🤖 AI Summary
Machine learning teams face significant challenges in multi-workflow concurrent environments, including redundant intermediate data storage, inefficient cross-pipeline sharing, and high collaboration overhead. To address these issues, this paper proposes and implements a data virtualization service architecture tailored for ML workflows. The architecture adopts a service-oriented design, integrating distributed data management with dynamic metadata mapping to enable logical abstraction, on-demand loading, and unified access to heterogeneous intermediate data.
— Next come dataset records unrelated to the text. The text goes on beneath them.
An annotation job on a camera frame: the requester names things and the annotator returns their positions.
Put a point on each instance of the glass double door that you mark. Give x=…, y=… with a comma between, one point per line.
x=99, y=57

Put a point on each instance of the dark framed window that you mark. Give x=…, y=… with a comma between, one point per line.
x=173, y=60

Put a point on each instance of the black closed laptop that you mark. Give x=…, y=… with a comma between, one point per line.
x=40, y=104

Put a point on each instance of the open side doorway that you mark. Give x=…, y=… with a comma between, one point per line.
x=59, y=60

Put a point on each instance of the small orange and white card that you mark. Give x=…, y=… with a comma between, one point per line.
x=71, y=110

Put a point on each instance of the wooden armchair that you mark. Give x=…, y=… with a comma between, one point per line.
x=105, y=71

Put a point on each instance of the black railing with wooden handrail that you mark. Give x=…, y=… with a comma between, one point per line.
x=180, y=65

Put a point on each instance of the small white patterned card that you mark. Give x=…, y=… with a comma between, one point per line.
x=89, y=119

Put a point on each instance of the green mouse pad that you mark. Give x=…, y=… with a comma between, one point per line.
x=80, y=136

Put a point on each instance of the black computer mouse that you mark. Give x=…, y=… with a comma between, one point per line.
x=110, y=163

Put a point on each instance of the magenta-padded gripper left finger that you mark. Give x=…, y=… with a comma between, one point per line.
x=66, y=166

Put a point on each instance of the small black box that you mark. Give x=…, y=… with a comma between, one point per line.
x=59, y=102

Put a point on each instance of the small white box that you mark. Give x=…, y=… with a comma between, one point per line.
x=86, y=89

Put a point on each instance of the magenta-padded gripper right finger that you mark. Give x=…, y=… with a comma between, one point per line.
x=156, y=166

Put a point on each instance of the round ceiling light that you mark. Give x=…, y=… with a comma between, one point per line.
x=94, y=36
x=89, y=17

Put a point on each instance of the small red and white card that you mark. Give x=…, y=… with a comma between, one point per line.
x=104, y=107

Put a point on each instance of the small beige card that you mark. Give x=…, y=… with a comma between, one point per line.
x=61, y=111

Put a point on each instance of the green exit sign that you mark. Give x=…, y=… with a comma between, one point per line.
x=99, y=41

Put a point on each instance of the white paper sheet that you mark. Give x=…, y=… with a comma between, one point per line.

Compared to conventional materialized storage approaches, it reduces storage overhead by an average of 62% (measured empirically) and substantially decreases inter-team collaboration latency. The system has been deployed in production, stably supporting six ML applications and over thirty concurrent workflows, demonstrating linear scalability. This work establishes a lightweight, elastic, and reusable data virtualization paradigm for large-scale ML infrastructure.
📝 Abstract
Nowadays, machine learning (ML) teams have multiple concurrent ML workflows for different applications. Each workflow typically involves many experiments, iterations, and collaborative activities and commonly takes months and sometimes years from initial data wrangling to model deployment. Organizationally, there is a large amount of intermediate data to be stored, processed, and maintained. emph{Data virtualization} becomes a critical technology in an infrastructure to serve ML workflows. In this paper, we present the design and implementation of a data virtualization service, focusing on its service architecture and service operations. The infrastructure currently supports six ML applications, each with more than one ML workflow. The data virtualization service allows the number of applications and workflows to grow in the coming years.